# [RECORDED INFORMATION]
***
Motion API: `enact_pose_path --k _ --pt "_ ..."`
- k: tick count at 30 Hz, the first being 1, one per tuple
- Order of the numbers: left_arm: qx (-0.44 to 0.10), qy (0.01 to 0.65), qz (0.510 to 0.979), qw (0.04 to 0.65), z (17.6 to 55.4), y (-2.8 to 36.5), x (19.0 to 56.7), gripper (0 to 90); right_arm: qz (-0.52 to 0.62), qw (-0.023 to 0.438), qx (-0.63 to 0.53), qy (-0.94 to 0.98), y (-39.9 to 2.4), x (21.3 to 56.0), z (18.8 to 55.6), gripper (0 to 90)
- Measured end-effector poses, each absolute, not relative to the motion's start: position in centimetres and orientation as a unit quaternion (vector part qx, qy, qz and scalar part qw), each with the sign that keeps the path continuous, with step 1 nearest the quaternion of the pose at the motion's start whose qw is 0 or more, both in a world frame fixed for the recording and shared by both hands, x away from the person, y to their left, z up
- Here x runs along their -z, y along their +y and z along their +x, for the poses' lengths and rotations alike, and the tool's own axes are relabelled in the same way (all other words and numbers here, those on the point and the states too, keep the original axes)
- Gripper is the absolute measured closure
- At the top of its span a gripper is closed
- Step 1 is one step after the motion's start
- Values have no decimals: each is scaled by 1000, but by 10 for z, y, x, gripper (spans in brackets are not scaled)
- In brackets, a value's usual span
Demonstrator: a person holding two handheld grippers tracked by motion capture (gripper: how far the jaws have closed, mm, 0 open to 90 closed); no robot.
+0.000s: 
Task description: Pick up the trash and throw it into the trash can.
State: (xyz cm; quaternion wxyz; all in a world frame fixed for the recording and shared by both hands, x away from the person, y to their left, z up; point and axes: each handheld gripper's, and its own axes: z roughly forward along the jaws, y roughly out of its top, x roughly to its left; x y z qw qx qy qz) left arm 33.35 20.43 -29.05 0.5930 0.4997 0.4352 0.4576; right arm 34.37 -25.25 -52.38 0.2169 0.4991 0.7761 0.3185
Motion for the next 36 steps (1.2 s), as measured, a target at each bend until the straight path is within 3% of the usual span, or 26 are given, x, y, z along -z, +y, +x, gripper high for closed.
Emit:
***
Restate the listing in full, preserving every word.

Motion API: `enact_pose_path --k _ --pt "_ ..."`
- k: tick count at 30 Hz, the first being 1, one per tuple
- Order of the numbers: left_arm: qx (-0.44 to 0.10), qy (0.01 to 0.65), qz (0.510 to 0.979), qw (0.04 to 0.65), z (17.6 to 55.4), y (-2.8 to 36.5), x (19.0 to 56.7), gripper (0 to 90); right_arm: qz (-0.52 to 0.62), qw (-0.023 to 0.438), qx (-0.63 to 0.53), qy (-0.94 to 0.98), y (-39.9 to 2.4), x (21.3 to 56.0), z (18.8 to 55.6), gripper (0 to 90)
- Measured end-effector poses, each absolute, not relative to the motion's start: position in centimetres and orientation as a unit quaternion (vector part qx, qy, qz and scalar part qw), each with the sign that keeps the path continuous, with step 1 nearest the quaternion of the pose at the motion's start whose qw is 0 or more, both in a world frame fixed for the recording and shared by both hands, x away from the person, y to their left, z up
- Here x runs along their -z, y along their +y and z along their +x, for the poses' lengths and rotations alike, and the tool's own axes are relabelled in the same way (all other words and numbers here, those on the point and the states too, keep the original axes)
- Gripper is the absolute measured closure
- At the top of its span a gripper is closed
- Step 1 is one step after the motion's start
- Values have no decimals: each is scaled by 1000, but by 10 for z, y, x, gripper (spans in brackets are not scaled)
- In brackets, a value's usual span
Demonstrator: a person holding two handheld grippers tracked by motion capture (gripper: how far the jaws have closed, mm, 0 open to 90 closed); no robot.
+0.000s: 
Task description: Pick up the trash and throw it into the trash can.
State: (xyz cm; quaternion wxyz; all in a world frame fixed for the recording and shared by both hands, x away from the person, y to their left, z up; point and axes: each handheld gripper's, and its own axes: z roughly forward along the jaws, y roughly out of its top, x roughly to its left; x y z qw qx qy qz) left arm 33.35 20.43 -29.05 0.5930 0.4997 0.4352 0.4576; right arm 34.37 -25.25 -52.38 0.2169 0.4991 0.7761 0.3185
Motion for the next 36 steps (1.2 s), as measured, a target at each bend until the straight path is within 3% of the usual span, or 26 are given, x, y, z along -z, +y, +x, gripper high for closed.
Emit:

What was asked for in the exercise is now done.